Problems. . . finally caught up with us. And just like that. . . camping was over. We’re still on the road though, with over a thousand kilometers to home.
The original plan for this family road trip number 4, from Bolonia to Polonia, was to go through the Swiss and Italian Alps and visit friends on the way. . .

But at this time of Covid uncertainties, Switzerland was not letting people in and if they did, like Italy, there were so many must-haves and must dos that travelling through the country was simply impractical.
Can’t blame ’em though. C-19 and all its ugly cousins are nasty.

So, for this road trip during coronavirus’ second season finale (at least we hoped so), we faced 4 country-border, land crossings and, with that, 8 potential hurdles related to Covid 19 (2 every time we crossed a border).
Problem 1: “Will we be able to cross the border and get into a country without having to show a negative Covid test results or proofs of vaccination.”
Only one of us was vaccinated against C and these tests are expensive and time-consuming.
Problem 2: “Will we need to show proofs of anti-Covid vaccination and negative test results at the camping site or any other accomodation?”

As we mentioned in previous posts, even though it’s the second summer of Covid, the entry regulations of countries in Europe’s Schengen zone are quite unclear and uncoordinated.
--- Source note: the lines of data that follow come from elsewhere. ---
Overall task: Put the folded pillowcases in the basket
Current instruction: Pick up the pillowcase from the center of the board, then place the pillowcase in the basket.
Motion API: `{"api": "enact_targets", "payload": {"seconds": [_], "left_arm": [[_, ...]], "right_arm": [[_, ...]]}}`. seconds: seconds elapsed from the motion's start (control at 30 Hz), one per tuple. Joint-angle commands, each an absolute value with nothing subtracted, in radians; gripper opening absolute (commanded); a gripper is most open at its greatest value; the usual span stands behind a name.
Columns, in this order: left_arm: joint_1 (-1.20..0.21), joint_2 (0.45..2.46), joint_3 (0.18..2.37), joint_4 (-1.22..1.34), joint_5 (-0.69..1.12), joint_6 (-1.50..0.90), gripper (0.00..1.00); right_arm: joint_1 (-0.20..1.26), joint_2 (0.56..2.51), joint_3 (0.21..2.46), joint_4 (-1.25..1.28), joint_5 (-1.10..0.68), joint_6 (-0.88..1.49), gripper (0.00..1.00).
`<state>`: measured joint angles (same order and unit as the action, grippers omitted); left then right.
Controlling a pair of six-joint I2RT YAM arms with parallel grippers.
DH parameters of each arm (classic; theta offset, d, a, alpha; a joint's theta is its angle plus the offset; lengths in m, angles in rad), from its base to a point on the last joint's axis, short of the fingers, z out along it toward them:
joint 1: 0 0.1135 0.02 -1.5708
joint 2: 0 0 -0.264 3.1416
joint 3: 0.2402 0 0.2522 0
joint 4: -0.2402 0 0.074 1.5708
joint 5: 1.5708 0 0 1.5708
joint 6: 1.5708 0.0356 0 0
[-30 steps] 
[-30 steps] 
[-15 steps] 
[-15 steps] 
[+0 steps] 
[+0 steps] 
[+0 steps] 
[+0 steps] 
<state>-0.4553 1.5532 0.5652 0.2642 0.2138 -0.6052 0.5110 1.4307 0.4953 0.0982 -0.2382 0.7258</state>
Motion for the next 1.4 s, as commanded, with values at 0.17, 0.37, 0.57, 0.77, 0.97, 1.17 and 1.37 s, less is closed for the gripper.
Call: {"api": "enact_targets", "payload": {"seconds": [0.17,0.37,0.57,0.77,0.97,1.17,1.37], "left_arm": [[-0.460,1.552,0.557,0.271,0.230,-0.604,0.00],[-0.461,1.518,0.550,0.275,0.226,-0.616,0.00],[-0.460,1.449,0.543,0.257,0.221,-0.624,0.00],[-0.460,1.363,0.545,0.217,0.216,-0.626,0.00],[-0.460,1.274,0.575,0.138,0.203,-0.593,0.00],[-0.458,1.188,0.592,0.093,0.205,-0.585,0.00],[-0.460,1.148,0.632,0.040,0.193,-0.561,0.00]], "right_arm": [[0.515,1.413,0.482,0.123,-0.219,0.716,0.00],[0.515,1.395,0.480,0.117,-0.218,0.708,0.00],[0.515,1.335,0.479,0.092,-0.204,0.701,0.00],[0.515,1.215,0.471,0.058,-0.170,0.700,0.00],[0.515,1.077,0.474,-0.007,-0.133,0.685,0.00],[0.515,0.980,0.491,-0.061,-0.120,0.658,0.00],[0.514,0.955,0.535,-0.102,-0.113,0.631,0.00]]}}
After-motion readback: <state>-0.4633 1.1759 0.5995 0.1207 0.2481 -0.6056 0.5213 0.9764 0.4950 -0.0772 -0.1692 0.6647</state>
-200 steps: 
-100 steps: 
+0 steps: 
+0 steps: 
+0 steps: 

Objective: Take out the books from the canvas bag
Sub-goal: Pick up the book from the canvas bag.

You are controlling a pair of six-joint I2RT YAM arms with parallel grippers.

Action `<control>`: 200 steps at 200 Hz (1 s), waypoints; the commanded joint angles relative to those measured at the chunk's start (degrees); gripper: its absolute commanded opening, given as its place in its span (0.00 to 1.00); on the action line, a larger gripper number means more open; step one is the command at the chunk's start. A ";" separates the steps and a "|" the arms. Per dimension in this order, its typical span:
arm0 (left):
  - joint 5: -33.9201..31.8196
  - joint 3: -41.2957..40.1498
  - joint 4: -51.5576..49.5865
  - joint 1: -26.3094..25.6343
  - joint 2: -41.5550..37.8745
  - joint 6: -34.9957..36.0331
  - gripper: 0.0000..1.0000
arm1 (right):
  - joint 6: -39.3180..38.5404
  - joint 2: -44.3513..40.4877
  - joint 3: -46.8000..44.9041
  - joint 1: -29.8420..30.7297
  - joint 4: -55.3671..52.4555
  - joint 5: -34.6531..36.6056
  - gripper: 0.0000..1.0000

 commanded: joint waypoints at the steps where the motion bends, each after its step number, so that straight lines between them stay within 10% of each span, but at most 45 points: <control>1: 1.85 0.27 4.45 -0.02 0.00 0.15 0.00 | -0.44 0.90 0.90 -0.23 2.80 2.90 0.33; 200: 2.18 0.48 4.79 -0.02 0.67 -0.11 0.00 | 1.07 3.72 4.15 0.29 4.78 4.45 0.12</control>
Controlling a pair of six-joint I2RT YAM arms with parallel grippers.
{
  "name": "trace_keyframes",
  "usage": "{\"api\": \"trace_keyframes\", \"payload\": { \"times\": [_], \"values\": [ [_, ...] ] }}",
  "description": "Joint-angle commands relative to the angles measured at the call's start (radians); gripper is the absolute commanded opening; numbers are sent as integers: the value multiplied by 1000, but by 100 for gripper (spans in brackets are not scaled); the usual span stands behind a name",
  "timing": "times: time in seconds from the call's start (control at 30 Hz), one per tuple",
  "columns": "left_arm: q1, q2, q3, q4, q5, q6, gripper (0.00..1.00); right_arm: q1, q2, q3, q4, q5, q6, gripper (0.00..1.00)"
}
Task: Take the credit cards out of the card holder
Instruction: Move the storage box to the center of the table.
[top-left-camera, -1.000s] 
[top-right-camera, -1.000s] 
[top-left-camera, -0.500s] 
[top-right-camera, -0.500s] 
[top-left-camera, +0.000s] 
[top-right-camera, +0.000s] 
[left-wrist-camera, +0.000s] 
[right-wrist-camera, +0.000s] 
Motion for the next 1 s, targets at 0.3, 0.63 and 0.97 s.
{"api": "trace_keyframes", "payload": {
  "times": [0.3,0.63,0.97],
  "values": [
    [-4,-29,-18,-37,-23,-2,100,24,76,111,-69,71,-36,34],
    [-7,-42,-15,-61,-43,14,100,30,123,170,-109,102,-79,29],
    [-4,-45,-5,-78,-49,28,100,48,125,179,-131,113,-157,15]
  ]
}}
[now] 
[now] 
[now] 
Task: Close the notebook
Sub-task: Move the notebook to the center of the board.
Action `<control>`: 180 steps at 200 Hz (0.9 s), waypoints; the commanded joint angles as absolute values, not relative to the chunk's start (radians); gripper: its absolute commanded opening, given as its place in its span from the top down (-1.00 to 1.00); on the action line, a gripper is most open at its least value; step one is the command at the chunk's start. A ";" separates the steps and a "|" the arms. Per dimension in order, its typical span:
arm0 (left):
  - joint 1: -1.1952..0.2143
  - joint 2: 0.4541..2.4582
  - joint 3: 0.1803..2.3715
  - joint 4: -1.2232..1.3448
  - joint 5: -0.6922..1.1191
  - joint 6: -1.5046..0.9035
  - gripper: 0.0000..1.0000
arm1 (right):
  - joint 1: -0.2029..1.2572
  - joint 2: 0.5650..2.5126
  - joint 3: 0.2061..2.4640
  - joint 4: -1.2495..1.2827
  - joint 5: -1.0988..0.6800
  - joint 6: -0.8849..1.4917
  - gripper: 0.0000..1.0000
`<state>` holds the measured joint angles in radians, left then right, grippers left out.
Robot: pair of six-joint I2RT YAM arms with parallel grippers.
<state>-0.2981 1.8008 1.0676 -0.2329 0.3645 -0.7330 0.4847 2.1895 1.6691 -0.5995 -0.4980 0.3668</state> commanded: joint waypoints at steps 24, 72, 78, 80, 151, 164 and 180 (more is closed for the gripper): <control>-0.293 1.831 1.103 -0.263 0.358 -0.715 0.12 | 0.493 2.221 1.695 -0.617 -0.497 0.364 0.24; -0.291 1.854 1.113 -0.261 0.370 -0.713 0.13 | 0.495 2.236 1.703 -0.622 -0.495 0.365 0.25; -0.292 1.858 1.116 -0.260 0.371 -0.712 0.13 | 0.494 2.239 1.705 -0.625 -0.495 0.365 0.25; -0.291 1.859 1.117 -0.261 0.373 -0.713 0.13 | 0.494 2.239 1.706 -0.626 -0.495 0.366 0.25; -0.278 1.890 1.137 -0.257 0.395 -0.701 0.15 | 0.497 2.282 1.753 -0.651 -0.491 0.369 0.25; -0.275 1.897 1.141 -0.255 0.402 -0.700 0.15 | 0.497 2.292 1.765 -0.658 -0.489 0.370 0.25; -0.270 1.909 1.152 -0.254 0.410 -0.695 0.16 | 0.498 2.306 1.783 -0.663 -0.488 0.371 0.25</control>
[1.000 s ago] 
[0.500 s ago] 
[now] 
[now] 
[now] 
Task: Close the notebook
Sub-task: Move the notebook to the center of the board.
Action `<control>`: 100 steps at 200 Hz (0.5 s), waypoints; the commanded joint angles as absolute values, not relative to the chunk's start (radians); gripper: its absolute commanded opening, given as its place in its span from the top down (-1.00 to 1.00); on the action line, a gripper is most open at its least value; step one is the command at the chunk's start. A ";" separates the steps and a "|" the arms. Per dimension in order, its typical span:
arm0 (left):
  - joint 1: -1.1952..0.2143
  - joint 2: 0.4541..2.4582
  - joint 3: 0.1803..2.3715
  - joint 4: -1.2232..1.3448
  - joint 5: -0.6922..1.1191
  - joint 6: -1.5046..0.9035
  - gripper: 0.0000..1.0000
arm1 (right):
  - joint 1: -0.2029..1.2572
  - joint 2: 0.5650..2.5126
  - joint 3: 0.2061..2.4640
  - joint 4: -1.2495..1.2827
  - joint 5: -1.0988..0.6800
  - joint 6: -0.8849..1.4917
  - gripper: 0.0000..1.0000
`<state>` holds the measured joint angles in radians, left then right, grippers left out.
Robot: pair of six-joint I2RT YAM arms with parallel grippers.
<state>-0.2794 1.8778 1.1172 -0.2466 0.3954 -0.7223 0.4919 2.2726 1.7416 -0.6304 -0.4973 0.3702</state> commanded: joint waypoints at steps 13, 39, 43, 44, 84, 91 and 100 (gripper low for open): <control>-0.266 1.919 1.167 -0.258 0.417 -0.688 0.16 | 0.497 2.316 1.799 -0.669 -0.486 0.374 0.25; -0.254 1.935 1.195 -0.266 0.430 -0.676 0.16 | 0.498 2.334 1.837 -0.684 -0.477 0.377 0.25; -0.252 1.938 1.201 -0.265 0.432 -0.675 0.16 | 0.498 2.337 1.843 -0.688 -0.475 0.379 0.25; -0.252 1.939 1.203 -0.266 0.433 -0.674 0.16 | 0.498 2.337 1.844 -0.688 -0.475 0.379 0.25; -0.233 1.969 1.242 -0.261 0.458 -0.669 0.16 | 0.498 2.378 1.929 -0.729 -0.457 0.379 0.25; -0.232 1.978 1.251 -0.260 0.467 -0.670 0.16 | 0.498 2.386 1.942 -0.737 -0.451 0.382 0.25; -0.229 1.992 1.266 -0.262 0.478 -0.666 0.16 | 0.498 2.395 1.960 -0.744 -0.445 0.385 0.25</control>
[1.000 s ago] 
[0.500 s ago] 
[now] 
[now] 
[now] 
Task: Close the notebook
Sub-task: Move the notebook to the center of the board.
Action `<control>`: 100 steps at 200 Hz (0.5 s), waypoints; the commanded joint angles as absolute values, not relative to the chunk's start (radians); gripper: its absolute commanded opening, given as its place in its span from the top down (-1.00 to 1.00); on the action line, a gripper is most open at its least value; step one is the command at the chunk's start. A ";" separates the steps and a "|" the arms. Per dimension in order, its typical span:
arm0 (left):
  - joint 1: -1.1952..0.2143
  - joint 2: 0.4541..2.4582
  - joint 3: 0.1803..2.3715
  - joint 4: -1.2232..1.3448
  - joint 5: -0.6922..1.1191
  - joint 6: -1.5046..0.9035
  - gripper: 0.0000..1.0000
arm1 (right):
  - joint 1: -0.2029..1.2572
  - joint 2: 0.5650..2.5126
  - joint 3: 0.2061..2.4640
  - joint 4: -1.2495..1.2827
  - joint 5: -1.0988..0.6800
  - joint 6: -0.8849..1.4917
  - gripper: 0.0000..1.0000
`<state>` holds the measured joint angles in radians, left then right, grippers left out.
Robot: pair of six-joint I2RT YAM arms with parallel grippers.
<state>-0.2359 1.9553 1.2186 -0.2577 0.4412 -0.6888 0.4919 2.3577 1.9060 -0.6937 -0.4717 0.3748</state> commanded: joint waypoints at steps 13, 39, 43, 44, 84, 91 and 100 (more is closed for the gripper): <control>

They were pretty much based on individual countries.
Problems 1 and 2 were non-issues with Andorra and France. Yay! So far so good. We’ll worry about Germany and Poland later.
For now we’re about to leave our lakeside Camping Vailhes in the Mediterranean south of France with about 800 kilometers and 8 hours to go to the German border near Freiburg, and another 1,000 kilometers and 10 hours to home.
Unlike previous slow-go, no-toll-road-trips, we’re taking the route with tolls this time. Paid a total of €42.10 for 3 tolls during this leg of the road trip. Ouch!

We’re hauling as*es and we’re feeling kinda lucky.
We’re NOT gonna make it to Deutschland today. Need to find municipal camping sites near Dole, 3 hours something away.
Target acquired: Camping municipal de Pagny-la-ville (still in France), 533 kilometers, 5 hours and 19 minutes on the road already, not including a break.

We LOVE municipal campings in France. They are cheap. They are clean. And sometimes you can get really lucky with amenities like our Camping Municipal in Condom that had FREE access to a huge swimming pool. Yes, you read it right. A town called Condom, France.
Again, we’re hauling as*es and we’re feeling kinda lucky.
And then BOOM. Problem. It was closed. The camping was closed.
Ok, ok. That’s not necessarily a problem. It has happened a few times before. That’s understandable, even expected, with our way of not pre-planning or pre-booking campsites or accomodations.
So, we move on to the back-up site: Camping de la Plage de Seurre in Pouilly-sur-Saône.

Again, its closed! The receptionist was kind enough to call a couple of other camping sites to see if they were open. There were at least 8 in the immediate area. They were ALL CLOSED! Hhhhhmmmmmm. . .
What’s the problem?
This beautiful area of Seurre, France, is along the Saône River. . . and just like that, it hit us!
We forgot it’s the summer of floods across Europe–severe, even fatal, floods in these parts of France and Germany where we had planned to have stopover camping!
Uo-Oh. Ouch! Dum dum daddy strikes again!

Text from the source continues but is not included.